No deja de llamar la atención que Bauman termine recalando en el Papa Francisco, como síntesis de la aspiración más seria de afrontar el desafío (un poco abstracto) de “diseñar –por primera vez en la historia humana– una integración sin separación alguna a la que recurrir”. El recurso utilizado para frustrar las utopías ha sido, asegura, aquel tan viejo como la humanidad: la tajante, amplisima y eficaz separación entre ‘nosotros’ y ‘ellos’, siempre eficaz para reforzar identidades estrechas, para delimitar fronteras artificiales y levantar muros atroces. La respuesta, tomada del pontífice Bergoglio, es “la capacidad para dialogar”, concluye Bauman. El diálogo como utopía posible (y otra vez ¿entre quiénes? ¿cuándo? ¿dónde? ¿cómo?) parece más bien una suerte de desesperado pedido para crear las condiciones donde discutir esa “utopía para realistas” (con las tres patas procedimentales mencionadas por Bregman), condiciones sin las cuales cualquier escenario parece impensable.

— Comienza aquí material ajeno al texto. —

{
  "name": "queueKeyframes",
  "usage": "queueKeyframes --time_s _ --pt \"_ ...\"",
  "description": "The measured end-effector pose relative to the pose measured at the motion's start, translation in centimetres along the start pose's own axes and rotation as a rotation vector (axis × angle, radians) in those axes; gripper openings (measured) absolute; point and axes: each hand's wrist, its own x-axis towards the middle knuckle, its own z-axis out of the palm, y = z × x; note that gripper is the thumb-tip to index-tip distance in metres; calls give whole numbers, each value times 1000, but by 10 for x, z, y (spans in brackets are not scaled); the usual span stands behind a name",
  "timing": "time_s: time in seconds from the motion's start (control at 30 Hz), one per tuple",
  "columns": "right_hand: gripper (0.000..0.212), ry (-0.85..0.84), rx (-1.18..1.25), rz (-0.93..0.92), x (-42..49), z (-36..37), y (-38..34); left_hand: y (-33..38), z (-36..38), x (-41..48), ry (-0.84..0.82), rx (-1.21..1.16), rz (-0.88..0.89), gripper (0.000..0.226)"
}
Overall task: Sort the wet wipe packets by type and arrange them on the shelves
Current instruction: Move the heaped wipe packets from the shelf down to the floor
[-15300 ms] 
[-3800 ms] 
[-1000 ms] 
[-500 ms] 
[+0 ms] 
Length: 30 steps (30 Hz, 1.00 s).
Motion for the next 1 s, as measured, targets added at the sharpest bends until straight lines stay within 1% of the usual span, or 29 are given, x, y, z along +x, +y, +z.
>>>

Y esa (“O juntos, o nada”) es la advertencia final del pensador polaco: “Debemos prepararnos para un largo período que estará marcado por más preguntas que respuestas, y por más problemas que soluciones […] Nos encontramos (más que nunca antes en la historia) en una situación de verdadera disyuntiva: o unimos nuestras manos o nos unimos a la comitiva fúnebre de nuestro propio entierro en una misma y colosal fosa común”.

En suma, vale la pena tener a mano Retrotopía. Incluso para disfrutar desde otro lugar algún episodio de Black Mirror, pero siempre para recordar, de nuevo, aquellos sabios versos de Spinetta, que a su modo retoma Bauman: jamás el tiempo pasado, solo por ser pasado, será mejor.